I would claim the right on the Report Stage to deal with the Bill as it has come to us from the Committee, its principles and its details, and the principles and the details of any clause or section of the Bill. I am not going to do that, but I claim that one would be entitled to do that under the Standing Orders and the Rules of Debate of the Dáil. I want to call attention to a matter which was raised in the course of Deputy Hewat's speech in this matter, which reminded one of the fair and reasonable contention put forward by Deputy Figgis that the Advisory Committee to be appointed under Section 1 ought to be a different Committee from that appointed under Section 2. Deputy Hewat's speech rather added to the weight of that argument. One could quite understand that a gentlemen of the experience and interests of Deputy Hewat might be appointed upon an Advisory Committee under Section 1, but such a person with such an experience and outlook would not be a desirable acquisition to the Committee under Section 2, because the bias of his interests and outlook would militate against the proper working of Section 2.
I think, therefore, that the question of the constitution of the Advisory Committee might well receive further consideration in the Seanad. But I want to raise another question that is involved in this whole Bill, and to point out to the Dáil the way it strikes me as to the effect the Bill is going to have and what it is we are actually doing by passing it. I am glad we are passing it, and I hope it will become law immediately, and that it will not be the last of similar Bills that will also become law. We are, by this Bill, authorising the Ministry to inflate currency to the extent of £1,000,000, authorising them, as a matter of fact, to do the work of banking institutions, and to determine the direction which industry to the extent of this advance will take. I think it is a pity that this is not to be done direct, although it is quite conceivable that within the scheme of the Bill it might be done direct, but I rather anticipate that it will be done through the banking institutions, and they will give credit on the backing of the State. I would rather these credits were given through a State Bank. I hope, to some extent, that will be done. The issue of £1,000,000 worth of credit, which is in the greater part to be expended to promote employment, and presumably for reproductive purposes, will, no doubt, bring a quick reward, and to the extent that moneys of this kind are advanced, which, in their effect, cause inflation, inflation for quickly reproductive purposes, is not harmful but good. It will promote employment and will bring immediate benefit to the community.
I am following in this contention no less an authority than the Chairman of the Midland Counties and Westminster Bank—I mean Mr. Reginald McKenna —and as a matter of fact there can be no question that if the State banks were to loan in this way, and were in effect to advance money on the future tax-paying capacity of the community, and if they were going to do that to the extent of £1,000,000 for directly productive purposes, without great harm and, as I think, probably with great good, I hope the lesson will be borne in mind, and that we might use the same method to an even greater extent and advantage. We shall be using this money for capital expenditue, which will be slowly reproductive. We might use large sums of money by the same method, advancing State credit for the production of wealth which might be recovered within the year, I mean agricultural wealth. I suggest that the method adopted by this scheme, if applied to the payment of wages for the production of food, would be quickly reproductive and would be entirely beneficial.
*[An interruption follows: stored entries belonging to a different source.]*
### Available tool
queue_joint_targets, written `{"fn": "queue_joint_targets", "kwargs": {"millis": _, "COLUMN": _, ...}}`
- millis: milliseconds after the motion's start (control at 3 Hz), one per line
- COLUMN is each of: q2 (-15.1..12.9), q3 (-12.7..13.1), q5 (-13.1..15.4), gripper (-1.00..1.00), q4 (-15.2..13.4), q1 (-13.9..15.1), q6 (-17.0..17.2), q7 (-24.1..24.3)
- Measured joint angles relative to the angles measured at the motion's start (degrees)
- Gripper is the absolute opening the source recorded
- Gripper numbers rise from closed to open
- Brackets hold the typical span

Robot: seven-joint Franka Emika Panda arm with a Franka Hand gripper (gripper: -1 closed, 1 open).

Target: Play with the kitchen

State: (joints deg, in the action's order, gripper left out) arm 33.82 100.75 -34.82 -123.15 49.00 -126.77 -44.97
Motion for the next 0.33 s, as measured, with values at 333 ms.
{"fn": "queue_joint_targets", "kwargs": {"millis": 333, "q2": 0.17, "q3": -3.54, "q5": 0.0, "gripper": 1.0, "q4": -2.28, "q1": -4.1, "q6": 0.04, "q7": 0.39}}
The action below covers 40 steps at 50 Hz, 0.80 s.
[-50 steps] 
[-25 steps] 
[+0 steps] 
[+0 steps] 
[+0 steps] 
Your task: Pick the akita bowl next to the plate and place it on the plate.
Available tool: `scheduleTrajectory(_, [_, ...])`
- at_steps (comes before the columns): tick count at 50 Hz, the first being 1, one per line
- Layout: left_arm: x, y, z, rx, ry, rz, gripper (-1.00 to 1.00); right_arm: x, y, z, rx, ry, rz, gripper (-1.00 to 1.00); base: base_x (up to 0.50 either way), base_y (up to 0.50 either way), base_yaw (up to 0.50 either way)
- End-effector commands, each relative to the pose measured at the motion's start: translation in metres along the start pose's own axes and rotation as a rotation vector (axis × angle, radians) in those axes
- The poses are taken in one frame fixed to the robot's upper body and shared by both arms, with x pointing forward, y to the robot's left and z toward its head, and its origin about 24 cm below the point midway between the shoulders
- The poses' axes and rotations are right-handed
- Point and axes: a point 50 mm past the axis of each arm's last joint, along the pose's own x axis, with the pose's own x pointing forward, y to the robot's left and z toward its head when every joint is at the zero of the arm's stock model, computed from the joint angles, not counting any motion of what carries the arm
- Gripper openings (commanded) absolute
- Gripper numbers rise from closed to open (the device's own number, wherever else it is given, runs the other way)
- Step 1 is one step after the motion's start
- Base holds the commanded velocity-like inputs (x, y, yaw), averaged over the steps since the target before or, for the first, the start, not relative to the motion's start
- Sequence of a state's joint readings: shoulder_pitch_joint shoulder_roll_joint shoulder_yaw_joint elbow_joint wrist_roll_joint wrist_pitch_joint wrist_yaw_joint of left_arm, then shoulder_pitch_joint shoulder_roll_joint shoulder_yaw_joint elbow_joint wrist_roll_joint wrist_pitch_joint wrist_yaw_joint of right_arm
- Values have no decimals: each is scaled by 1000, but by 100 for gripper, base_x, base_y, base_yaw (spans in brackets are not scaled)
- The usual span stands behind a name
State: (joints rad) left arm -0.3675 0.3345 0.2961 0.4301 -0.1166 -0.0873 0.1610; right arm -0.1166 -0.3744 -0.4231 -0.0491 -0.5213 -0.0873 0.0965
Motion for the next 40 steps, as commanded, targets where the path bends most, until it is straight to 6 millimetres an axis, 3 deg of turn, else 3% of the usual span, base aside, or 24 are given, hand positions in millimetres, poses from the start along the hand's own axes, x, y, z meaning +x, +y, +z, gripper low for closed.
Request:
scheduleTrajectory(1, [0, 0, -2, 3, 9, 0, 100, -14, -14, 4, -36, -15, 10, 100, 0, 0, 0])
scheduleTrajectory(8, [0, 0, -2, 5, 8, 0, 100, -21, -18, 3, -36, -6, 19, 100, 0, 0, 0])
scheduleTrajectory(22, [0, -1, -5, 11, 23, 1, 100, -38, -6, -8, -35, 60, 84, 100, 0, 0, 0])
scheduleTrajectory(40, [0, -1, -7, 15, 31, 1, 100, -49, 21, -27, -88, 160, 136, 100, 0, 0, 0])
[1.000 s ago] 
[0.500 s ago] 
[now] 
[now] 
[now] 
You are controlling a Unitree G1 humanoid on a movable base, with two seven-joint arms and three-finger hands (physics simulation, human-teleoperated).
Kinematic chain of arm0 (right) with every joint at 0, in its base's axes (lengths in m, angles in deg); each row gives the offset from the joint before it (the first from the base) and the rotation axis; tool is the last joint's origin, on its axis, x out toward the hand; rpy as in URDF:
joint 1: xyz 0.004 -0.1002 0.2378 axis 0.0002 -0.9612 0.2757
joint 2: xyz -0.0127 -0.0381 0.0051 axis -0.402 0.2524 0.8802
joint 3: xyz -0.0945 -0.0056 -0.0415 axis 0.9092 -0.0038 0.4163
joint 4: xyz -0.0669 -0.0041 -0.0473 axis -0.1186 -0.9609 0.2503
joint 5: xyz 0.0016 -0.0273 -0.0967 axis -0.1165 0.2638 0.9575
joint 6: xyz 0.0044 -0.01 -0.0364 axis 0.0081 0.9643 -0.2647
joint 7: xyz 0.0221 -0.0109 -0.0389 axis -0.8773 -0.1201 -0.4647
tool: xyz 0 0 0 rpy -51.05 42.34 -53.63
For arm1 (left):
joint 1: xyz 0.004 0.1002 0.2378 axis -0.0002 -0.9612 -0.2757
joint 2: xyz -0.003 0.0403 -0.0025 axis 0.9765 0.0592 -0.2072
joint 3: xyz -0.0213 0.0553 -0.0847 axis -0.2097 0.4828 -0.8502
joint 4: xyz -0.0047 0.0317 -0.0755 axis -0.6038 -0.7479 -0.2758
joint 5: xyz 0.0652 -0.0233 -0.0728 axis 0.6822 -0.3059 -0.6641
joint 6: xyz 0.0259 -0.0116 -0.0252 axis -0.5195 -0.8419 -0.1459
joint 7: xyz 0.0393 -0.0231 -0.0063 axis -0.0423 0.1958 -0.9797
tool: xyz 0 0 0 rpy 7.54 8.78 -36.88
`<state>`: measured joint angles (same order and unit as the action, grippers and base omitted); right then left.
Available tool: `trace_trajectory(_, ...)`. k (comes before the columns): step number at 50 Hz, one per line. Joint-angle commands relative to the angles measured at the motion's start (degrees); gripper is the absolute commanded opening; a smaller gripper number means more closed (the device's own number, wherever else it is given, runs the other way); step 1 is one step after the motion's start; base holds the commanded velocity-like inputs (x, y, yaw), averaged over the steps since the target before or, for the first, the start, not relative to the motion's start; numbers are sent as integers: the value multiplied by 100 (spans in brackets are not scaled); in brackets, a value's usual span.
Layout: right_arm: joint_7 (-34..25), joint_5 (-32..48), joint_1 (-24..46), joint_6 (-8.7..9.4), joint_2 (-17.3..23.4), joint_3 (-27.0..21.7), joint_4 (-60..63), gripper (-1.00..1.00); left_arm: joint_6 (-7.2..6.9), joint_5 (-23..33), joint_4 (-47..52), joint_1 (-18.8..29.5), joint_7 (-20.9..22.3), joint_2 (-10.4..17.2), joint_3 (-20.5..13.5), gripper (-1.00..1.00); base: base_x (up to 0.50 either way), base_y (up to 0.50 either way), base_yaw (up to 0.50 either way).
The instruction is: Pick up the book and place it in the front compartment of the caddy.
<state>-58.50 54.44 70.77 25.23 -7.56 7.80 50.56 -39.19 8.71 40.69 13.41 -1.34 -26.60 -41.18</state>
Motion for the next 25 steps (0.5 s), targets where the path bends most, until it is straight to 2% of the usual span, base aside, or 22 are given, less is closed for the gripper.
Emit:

There is another point that I want to make in this connection, and it is this. If, as I contend, the granting of loans of this character, backed by the State, based upon potential taxable capacity, in effect inflates currency, the effect may be to raise prices generally. The raising of those prices in reality means that the community is paying for the capital that is sunk. Unfortunately, when this financial operation is done through a bank the community is not only paying for the capital expended in increasing prices through inflation, but is also paying over and over again through interest on the capital which is being apparently lent by bankers but which is in reality lent by the State on the real credit of the country, which is based upon future potential production. I may say that I am glad the Bill is passing, and I hope the lesson to be drawn from it will be learned and repeated.